**Task instructions:** Take the lines below between the one holding "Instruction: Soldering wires" and the one holding "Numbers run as", inclusive, and copy them exactly. Add nothing.

──────── Dataset excerpts ────────

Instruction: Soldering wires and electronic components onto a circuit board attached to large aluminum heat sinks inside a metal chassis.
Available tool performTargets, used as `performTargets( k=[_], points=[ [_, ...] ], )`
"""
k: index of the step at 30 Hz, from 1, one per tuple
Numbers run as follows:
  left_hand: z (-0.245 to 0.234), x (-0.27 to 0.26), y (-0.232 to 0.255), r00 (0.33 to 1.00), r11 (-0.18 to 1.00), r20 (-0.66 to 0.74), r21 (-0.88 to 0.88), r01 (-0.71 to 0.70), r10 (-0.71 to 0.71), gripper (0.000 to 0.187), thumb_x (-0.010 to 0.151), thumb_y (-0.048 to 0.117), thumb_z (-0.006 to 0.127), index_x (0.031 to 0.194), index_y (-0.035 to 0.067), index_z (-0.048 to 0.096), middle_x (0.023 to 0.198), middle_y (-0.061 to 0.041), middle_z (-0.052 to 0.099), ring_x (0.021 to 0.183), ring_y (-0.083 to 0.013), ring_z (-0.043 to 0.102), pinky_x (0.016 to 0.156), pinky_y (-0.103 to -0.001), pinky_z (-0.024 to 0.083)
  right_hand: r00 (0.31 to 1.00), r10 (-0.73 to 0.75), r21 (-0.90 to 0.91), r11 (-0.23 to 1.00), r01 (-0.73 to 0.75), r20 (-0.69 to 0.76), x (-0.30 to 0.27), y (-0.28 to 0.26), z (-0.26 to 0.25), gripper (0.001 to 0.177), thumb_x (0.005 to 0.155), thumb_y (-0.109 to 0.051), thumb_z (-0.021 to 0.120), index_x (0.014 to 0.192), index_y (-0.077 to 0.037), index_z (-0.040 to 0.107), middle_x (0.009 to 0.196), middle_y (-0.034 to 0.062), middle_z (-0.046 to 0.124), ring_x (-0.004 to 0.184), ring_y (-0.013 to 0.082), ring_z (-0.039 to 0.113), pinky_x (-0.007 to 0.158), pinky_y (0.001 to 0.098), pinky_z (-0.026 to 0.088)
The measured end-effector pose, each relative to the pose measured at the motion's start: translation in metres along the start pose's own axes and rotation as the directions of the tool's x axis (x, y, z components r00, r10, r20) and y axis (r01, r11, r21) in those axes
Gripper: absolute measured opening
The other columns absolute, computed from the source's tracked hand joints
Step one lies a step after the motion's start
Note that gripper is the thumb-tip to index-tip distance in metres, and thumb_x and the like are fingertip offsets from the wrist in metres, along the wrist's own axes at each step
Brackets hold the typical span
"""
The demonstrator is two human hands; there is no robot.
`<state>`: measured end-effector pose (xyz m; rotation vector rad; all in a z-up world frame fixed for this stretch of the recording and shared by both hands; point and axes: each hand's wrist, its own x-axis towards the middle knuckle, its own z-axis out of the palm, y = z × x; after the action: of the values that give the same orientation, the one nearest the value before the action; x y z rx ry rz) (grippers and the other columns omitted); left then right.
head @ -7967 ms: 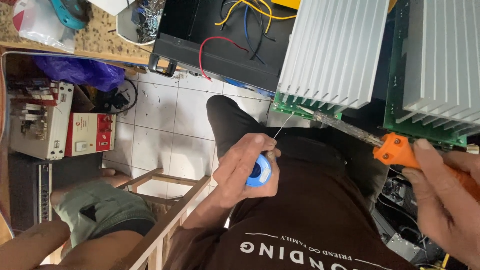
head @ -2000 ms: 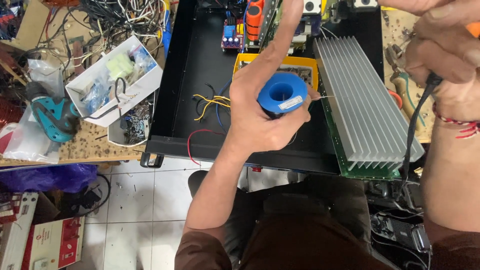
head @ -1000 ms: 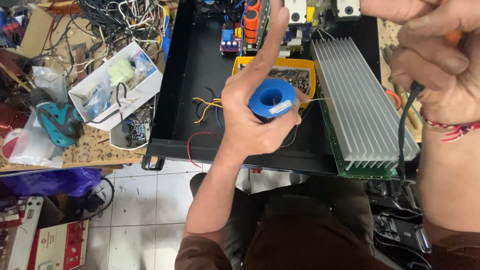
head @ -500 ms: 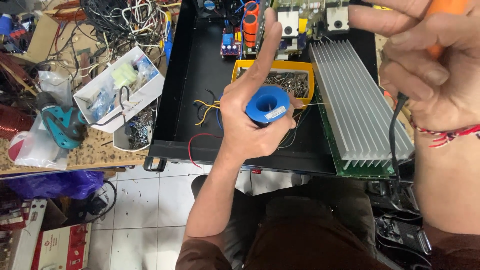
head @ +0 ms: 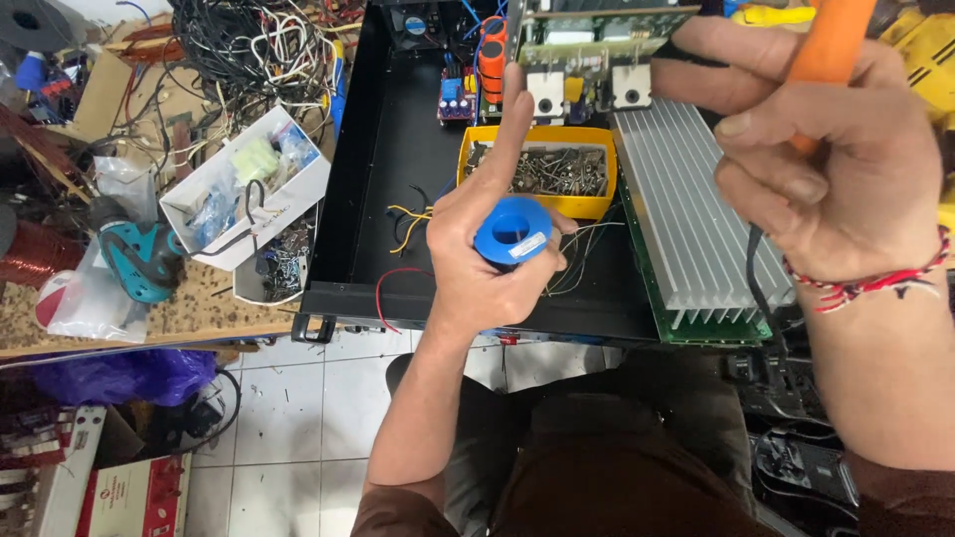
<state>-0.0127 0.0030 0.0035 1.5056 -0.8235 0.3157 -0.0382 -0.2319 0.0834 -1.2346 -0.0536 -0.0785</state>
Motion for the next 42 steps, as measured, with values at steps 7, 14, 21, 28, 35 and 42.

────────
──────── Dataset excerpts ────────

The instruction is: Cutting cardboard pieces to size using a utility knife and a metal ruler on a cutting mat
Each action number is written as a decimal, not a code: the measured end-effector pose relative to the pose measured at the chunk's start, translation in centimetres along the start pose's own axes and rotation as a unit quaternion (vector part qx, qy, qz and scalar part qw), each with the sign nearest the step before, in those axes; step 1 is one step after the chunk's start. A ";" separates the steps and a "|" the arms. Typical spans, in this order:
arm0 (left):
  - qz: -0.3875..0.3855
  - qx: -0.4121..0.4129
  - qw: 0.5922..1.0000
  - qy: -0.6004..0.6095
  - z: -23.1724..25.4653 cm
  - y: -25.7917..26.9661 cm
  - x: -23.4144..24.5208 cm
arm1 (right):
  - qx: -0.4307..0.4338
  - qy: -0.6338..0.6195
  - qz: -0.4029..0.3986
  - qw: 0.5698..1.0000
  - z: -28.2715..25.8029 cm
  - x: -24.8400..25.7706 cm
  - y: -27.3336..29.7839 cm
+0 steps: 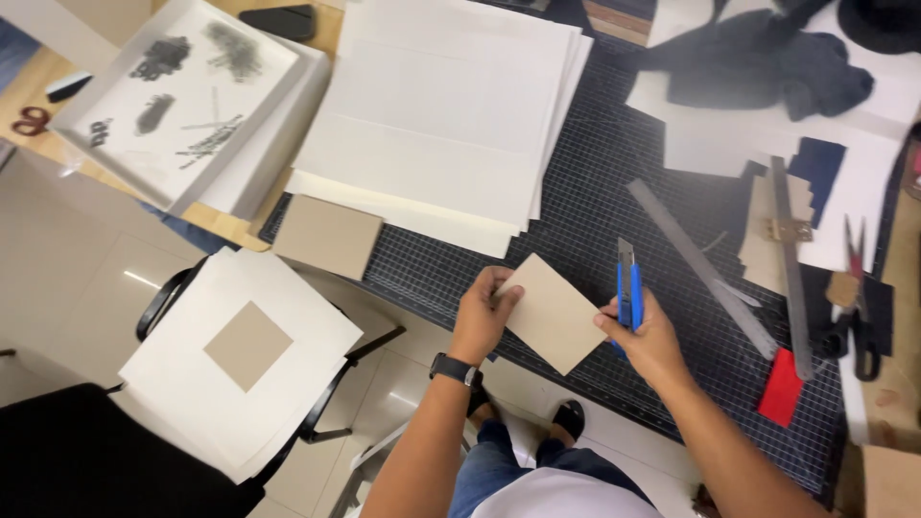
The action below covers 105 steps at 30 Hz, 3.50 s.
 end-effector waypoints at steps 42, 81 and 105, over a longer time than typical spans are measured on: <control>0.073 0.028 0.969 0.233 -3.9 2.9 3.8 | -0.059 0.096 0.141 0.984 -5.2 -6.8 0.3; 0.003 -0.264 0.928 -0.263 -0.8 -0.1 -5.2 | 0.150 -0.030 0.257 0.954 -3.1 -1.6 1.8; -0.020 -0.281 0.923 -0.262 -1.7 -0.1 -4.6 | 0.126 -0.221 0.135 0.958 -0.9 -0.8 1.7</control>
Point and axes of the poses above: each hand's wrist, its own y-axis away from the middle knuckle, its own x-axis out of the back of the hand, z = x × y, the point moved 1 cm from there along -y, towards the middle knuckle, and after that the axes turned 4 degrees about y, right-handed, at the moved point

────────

**Output for this task:**
Instruction: Soldering wires and electronic components onto a circuit board attached to large aluminum heat sinks inside a metal chassis.
Available tool performTargets, used as `performTargets( k=[_], points=[ [_, ...] ], )`
"""
k: index of the step at 30 Hz, from 1, one per tuple
Numbers run as follows:

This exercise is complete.